The Gambia wants to encourage “quality tourists” to visit the country instead of just UK grannies looking for sex, which has become a serious problem in the country.
The tiny West African country has been turning into an increasingly popular sex retreat for older British women since the 1990s, when Thomas Cook started selling budget cheap package holidays to the former British colony.
But Thomas Cook went bust in 2019, and tourism to The Gambia reduced significantly. Though sex tourism, on the other hand, didn’t stop.
Speaking to The Telegraph, director of the Gambia Tourism Board Abubacarr S. Camara said officials have had enough, and want tourists that go to enjoy the country and its culture, “not tourists that come just for sex.”
He said the government is targeting higher-end tourists and millennials as opposed to older Brits.
Tragically, the incentive for Gambian men to sleep with these old ladies, who also flock from countries like Holland, Sweden, Belgium, The Netherlands and Germany, is largely a lack of jobs and poor wages in the country. The men, known locally as “busters”, wander the beaches looking for elderly women, who they hope will take them to Europe for a better life. Speaking to presenters on YouTube channel The 77 Percent, one Gambian man said children as young as 9-years-old are being preyed on by tourists.
Also, a documentary on the UK’s Channel 4 network reveals how the West African nation has become a hotspot for older European holidaymakers, usually women, looking to show romantic love to young men in exchange for money and/or gifts.

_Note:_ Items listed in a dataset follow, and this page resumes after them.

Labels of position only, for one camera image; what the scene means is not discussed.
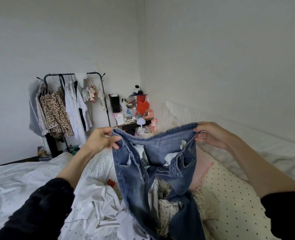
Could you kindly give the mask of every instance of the person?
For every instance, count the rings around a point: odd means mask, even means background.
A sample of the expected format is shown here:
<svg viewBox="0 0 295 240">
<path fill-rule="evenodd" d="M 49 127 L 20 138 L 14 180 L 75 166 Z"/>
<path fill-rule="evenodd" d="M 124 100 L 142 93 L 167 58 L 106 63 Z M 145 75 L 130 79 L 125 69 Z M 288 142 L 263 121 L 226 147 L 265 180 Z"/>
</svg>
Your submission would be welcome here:
<svg viewBox="0 0 295 240">
<path fill-rule="evenodd" d="M 269 164 L 235 134 L 213 122 L 199 122 L 196 141 L 227 150 L 247 175 L 271 219 L 271 231 L 282 240 L 295 238 L 295 181 Z M 121 138 L 112 128 L 97 128 L 86 144 L 57 175 L 32 193 L 0 229 L 0 239 L 57 239 L 64 220 L 72 211 L 75 190 L 89 162 L 104 148 L 118 149 Z"/>
</svg>

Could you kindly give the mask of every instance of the pink figurine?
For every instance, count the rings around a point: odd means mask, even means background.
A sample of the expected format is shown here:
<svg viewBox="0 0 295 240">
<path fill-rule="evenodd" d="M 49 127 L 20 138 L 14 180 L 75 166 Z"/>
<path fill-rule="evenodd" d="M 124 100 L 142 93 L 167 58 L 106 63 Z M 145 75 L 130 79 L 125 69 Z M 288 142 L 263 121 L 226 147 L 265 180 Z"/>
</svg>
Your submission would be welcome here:
<svg viewBox="0 0 295 240">
<path fill-rule="evenodd" d="M 153 119 L 150 124 L 151 132 L 156 132 L 157 131 L 157 126 L 158 126 L 158 120 Z"/>
</svg>

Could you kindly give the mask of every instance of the hand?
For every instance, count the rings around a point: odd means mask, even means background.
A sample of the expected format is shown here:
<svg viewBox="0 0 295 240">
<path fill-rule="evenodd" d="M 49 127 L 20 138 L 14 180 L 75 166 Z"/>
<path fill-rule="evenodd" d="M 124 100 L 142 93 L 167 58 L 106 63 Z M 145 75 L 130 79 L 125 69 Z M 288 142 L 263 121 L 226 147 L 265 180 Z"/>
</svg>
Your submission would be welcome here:
<svg viewBox="0 0 295 240">
<path fill-rule="evenodd" d="M 96 128 L 83 147 L 94 155 L 105 148 L 112 149 L 114 147 L 115 149 L 119 149 L 119 146 L 115 142 L 121 140 L 121 137 L 111 136 L 112 129 L 112 127 Z"/>
<path fill-rule="evenodd" d="M 228 141 L 234 134 L 214 122 L 199 122 L 198 124 L 194 129 L 195 132 L 200 132 L 195 137 L 196 141 L 209 144 L 216 148 L 229 149 Z"/>
</svg>

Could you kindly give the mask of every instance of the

Despite this, some UK women are not ashamed of their sexual getaways. Speaking on This Morning in 2019, sisters Jackie Simpson and Julie Ramsey, in their 60s, explained how they have travelled to Gambia over 15 times, fallen in love and had multiple boyfriends, “who all say they’re 36”.
An ever-increasing phenomenon and vice in the tiny nation, an elderly White female tourist who spoke with British journalist, Seyi Rhodes, on the Sex on the Beach documentary, attested to how easy was to hook up with the young men, who are locally referred to as “bumsters”.
“It’s paradise,” she said. “You could have a different man every night.”
Alka, a 32-year-old Gambian who is married to a Belgian woman twice his age, told Rhodes some of the women come to the coastal nation in search for love while others come for flings – referring to the latter group as “holidaymakers.”
“Sometimes they’re not good tourists, they’re holidaymakers,” he said. Asked to elaborate, Alka said: “Someone who comes to f**k you and leave you.”
“It really, really hurts me,” Alka added, referring to the sex tourists and how wealth disparities puts some of the cougars in positions where they can prey and take advantage of the young men. According to the young Gambian, it has never been about money for him.
“I don’t like it. I am looking for a good relationship,” he claimed, adding that the women he has been with always offered him money though he never asked for it.
Though some of the local men have also been accused of exploiting the older women on the grounds that they are vulnerable, a local rapper told Rhodes it goes both ways.
“Why don’t the headlines be that the older women were exploiting the younger men?” Killa Ace, who is outspoken on sex tourism in the country, asked. “The young Gambian following her is probably desperate for an opportunity, and the party on the other side is also desperate for something.”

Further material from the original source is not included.